Unprotected quay ahead. RR p183

West Cork Speak: Lessons 1 and 2

The scenic route

The scenic route

Stories abound of hapless tourists convinced that the locals were speaking to them in Irish (which foreigners typically call Gaelic) and finding afterwards that in fact it was English. (For an amusing twist on this idea see the excellent short film: Yu Ming is Ainm Dom.)

The sing-song burr of English as she is spoke in West Cork can be impenetrable to non-natives. For those planning a visit, therefore, I thought I would do the world a favour and provide a primer on sounding like a native.

Lesson 1: Grand and Like

The first thing to know is that you put like at the end of every sentence, and the word grand somewhere within it. I’ll give you an example. You have hired a car and chosen a route marked on the map as scenic. You find yourself inching along a potholed track that clings perilously to a mountain side, with yawning cliffs beneath and a mountain with a cross on it above. You are sure you have gone astray and are on a long abandoned road to nowhere. You are about to turn back (but how? The road is barely wide enough for your car) when around a bend comes a tractor, bucketing and swaying, driven by a genial man in a cloth cap. Through some miraculous process that you can’t afterwards describe, he manages to find enough ground to pull over to let you pass. You roll down your window and ask him if the road is passable ahead. He looks puzzled, then realizes you are a tourist and assures you “’Tis a grand road, like.”

'Tis a grand road

‘Tis a grand road

You are now in possession of a word, Grand, that is appropriate for all possible occasions and can be used in the most prodigal manner. Indeed, you can’t go wrong with it.

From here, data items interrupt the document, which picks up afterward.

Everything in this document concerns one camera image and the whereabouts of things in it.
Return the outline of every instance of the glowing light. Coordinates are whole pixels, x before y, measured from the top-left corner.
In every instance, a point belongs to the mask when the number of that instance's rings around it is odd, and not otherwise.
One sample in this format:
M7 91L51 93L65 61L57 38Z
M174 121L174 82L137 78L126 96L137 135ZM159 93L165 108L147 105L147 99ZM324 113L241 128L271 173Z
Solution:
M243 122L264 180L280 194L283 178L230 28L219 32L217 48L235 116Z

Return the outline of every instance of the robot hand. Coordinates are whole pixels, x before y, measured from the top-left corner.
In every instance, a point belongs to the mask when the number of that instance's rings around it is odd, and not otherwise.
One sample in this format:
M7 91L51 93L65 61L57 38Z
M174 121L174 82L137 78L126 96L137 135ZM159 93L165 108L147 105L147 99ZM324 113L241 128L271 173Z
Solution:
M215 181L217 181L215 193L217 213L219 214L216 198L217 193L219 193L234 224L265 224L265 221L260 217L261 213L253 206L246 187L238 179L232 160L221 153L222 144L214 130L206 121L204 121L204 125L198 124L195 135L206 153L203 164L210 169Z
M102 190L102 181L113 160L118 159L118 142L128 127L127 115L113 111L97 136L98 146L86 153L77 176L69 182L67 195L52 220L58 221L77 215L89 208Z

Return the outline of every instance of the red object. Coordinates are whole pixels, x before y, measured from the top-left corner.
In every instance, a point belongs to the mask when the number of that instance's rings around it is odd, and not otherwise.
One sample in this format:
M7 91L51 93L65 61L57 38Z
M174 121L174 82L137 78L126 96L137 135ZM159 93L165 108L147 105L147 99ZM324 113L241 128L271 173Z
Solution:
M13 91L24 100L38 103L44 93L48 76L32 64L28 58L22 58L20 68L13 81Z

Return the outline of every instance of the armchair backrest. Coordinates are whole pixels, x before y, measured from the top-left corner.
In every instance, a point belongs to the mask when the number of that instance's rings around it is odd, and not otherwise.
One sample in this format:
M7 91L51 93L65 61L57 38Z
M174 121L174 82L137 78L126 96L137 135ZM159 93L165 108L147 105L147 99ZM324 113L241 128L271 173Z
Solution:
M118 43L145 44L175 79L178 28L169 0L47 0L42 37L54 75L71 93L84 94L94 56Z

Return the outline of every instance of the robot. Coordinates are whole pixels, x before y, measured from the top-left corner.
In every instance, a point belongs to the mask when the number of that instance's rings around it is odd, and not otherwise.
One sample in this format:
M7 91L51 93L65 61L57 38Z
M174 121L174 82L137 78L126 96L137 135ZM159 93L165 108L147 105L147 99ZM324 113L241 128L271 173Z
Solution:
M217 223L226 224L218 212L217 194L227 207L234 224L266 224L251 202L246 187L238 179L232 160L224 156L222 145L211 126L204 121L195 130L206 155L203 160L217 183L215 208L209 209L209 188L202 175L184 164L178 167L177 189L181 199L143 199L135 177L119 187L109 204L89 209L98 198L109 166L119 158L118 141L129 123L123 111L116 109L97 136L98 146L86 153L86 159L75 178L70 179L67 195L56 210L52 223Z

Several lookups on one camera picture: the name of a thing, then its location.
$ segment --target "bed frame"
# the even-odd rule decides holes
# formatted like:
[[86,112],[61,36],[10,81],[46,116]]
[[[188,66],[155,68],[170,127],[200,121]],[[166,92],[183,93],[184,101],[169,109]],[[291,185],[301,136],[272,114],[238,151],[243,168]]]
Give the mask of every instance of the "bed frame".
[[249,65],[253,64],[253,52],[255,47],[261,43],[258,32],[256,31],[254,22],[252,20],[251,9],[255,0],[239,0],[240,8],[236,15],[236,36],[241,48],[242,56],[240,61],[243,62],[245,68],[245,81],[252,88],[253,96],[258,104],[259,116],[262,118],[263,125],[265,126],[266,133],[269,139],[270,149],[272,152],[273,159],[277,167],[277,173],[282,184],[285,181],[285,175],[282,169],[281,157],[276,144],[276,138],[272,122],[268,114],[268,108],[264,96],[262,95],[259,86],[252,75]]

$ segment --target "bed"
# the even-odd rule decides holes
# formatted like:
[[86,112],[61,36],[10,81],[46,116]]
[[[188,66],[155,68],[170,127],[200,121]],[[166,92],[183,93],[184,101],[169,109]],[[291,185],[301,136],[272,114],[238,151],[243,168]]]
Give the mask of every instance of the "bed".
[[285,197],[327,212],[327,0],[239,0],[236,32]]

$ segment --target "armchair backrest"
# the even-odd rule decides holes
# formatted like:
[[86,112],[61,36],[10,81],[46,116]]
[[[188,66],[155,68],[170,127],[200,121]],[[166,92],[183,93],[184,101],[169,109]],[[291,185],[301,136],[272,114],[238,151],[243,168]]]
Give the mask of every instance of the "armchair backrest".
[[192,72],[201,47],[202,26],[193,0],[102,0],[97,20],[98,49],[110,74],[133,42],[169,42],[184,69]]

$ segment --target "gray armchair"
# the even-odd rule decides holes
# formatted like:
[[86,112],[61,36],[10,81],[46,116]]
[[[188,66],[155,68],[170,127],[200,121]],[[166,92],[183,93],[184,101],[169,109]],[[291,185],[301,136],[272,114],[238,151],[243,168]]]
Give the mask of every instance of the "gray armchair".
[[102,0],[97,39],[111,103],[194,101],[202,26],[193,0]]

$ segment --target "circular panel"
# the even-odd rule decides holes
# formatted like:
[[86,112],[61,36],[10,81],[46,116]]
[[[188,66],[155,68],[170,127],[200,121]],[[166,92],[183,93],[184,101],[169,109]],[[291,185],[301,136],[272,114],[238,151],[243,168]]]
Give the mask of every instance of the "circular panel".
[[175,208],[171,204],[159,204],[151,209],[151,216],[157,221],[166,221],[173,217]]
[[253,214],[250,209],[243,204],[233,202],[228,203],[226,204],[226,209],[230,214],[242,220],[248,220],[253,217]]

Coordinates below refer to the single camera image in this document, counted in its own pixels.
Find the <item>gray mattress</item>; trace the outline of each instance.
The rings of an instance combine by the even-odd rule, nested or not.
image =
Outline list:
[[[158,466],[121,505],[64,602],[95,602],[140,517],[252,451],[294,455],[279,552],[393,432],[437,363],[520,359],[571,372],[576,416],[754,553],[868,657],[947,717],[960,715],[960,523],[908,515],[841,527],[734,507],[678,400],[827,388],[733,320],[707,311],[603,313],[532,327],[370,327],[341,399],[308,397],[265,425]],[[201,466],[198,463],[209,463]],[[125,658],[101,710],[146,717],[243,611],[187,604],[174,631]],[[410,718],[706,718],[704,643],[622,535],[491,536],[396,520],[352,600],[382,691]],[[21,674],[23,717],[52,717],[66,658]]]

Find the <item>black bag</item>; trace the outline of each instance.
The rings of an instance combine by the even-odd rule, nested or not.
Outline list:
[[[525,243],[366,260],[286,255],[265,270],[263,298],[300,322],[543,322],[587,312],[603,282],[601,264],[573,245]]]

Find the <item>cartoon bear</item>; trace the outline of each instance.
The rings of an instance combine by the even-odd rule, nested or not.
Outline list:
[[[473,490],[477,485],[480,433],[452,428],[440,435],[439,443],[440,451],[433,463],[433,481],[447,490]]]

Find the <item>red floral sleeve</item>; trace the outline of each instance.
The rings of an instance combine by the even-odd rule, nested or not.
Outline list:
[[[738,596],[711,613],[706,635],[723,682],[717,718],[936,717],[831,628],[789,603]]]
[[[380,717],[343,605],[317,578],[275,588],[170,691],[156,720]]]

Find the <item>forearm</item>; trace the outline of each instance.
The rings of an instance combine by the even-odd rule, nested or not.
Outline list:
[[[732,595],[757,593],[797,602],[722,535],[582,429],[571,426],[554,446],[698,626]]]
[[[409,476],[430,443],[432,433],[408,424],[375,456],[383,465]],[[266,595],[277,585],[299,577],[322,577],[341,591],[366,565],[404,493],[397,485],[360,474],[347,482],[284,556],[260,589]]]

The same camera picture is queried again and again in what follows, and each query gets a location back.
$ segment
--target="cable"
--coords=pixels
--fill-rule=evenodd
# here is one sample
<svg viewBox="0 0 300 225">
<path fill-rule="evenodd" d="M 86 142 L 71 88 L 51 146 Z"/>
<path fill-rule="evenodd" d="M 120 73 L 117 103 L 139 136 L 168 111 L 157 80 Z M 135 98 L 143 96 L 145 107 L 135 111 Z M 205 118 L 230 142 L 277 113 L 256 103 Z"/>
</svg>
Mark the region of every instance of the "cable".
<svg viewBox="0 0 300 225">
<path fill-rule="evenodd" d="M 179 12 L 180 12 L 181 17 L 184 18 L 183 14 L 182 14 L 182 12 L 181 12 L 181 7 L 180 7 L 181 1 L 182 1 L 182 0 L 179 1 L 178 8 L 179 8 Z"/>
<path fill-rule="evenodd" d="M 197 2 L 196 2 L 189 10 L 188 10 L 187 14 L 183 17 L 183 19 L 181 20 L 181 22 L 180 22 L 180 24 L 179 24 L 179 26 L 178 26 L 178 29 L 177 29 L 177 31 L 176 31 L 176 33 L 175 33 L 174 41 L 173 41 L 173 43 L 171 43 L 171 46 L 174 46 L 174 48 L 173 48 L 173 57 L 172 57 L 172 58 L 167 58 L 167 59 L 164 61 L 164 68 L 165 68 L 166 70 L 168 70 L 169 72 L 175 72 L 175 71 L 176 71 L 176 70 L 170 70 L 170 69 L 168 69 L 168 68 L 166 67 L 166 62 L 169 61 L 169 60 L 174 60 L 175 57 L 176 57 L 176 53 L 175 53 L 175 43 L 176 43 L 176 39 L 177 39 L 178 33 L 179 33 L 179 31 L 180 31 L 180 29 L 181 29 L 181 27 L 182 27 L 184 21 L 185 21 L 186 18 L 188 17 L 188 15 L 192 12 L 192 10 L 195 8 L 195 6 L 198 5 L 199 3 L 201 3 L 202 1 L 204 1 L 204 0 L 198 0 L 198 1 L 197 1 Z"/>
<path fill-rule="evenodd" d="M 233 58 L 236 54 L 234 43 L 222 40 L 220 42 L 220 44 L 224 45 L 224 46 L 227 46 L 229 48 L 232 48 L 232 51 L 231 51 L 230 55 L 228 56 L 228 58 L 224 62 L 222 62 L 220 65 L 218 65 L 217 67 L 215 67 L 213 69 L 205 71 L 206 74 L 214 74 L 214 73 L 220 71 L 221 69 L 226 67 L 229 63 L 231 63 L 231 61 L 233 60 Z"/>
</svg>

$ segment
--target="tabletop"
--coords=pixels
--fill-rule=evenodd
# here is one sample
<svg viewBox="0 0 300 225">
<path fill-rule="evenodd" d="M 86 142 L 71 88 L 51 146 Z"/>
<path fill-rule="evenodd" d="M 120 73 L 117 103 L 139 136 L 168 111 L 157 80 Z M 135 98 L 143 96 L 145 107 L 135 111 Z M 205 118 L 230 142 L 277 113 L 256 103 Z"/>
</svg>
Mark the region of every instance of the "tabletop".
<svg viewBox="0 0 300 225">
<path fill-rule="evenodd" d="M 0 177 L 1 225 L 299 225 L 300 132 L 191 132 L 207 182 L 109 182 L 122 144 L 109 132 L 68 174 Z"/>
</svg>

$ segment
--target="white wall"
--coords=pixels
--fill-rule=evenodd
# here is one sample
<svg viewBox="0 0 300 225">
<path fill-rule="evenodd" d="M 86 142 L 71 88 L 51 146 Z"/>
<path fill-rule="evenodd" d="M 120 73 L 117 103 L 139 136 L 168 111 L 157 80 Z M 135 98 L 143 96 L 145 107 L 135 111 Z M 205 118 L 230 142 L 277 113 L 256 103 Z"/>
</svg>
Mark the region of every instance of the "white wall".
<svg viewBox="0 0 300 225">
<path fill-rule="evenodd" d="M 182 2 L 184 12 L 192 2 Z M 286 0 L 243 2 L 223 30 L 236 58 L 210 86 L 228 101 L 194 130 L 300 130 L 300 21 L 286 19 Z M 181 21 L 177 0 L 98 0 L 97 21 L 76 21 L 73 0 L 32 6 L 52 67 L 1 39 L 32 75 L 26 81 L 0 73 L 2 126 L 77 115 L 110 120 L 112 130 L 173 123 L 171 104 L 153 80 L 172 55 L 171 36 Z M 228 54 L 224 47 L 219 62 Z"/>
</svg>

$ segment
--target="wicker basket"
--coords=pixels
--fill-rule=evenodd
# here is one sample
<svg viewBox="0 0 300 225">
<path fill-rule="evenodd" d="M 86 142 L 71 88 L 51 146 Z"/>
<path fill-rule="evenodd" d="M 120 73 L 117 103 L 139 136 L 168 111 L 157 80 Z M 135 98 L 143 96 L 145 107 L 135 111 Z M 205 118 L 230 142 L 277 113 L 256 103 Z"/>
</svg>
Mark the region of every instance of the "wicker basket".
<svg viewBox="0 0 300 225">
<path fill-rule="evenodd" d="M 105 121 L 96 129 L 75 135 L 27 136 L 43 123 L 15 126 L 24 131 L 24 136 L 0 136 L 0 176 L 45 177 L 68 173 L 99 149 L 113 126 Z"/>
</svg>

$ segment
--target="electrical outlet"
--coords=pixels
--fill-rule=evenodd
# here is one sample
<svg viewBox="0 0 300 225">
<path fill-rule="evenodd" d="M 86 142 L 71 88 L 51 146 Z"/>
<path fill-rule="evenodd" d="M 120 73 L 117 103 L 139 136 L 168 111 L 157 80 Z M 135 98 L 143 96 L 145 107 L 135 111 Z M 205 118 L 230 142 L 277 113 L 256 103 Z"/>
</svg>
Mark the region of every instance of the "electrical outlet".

keep-calm-it-ll-be-grandHow are you? I’m grand. Better – I’m grand, thank God.

How is your husband? Himself? The back was playing up, but sure he’s grand now, thank God.

Oh, sorry – I can see I am in your way. Ah no, you’re grand.

I’ve just broken both arms and the bank is repossessing my house. Ah sure, it’ll be grand, like.

Lesson 2: Now and So

Together with Grand and Like, Now and So will get you through a surprising number of situations. Although they can be used interchangeably on occasion, they also have distinctive nuances. Now is the one that every waitress will say to you as she appears to take your order and as she delivers your food. It announces that she is here to look after things and you can relax. Its versatility doesn’t rest here – if delivered in a forthright or perky manner you can use it to indicate that you are ready for whatever the day holds as you head out the door, that you are settling down to a good conversation about your neighbours, that the kettle has just boiled, or that it’s your partners turn to hit the ball. If you say it with a slow or sad inflection – ah, now – you can use it to deflect an insult or express sympathy with one who suffers.

So contains a hint of expectancy – So, breakfast is served at 8; So, is it from Canada you are?; So, that will be twelve euros.

But the real trick is to use them together properly – Now so, or so now.

So now is a good one as you settle into a corner of the sofa for a chat: So now, Maureen, I hear Donal up the road was seen in Dunmanway last week with that American woman.

Now so can be used to wind up the conversation: Now so, I’d better be going or himself will be roaring for his dinner, like.

Now so, you’re all set for the first day of your holiday in West Cork. Yes, they drive on the left but just take your time, like, and it’ll be grand. And once you get into the rhythm of life here you’ll be ready for lesson 3 – how to manipulate every sentence into the conditional tense. Perhaps we will also touch on one of the truest Cork talents: how to insert multiple vowel sounds into the word no.

I Can't Do It

I Can’t Do It

Meanwhile, if you want to get a true flavour of the accent, try viewing some of the Sminky Shorts by the talented  Andrew James on YouTube. Be warned – the language is atrocious in some of them – back away NOW if this offends you. Otherwise, start with the Chicken Audition or the Nervous Horse.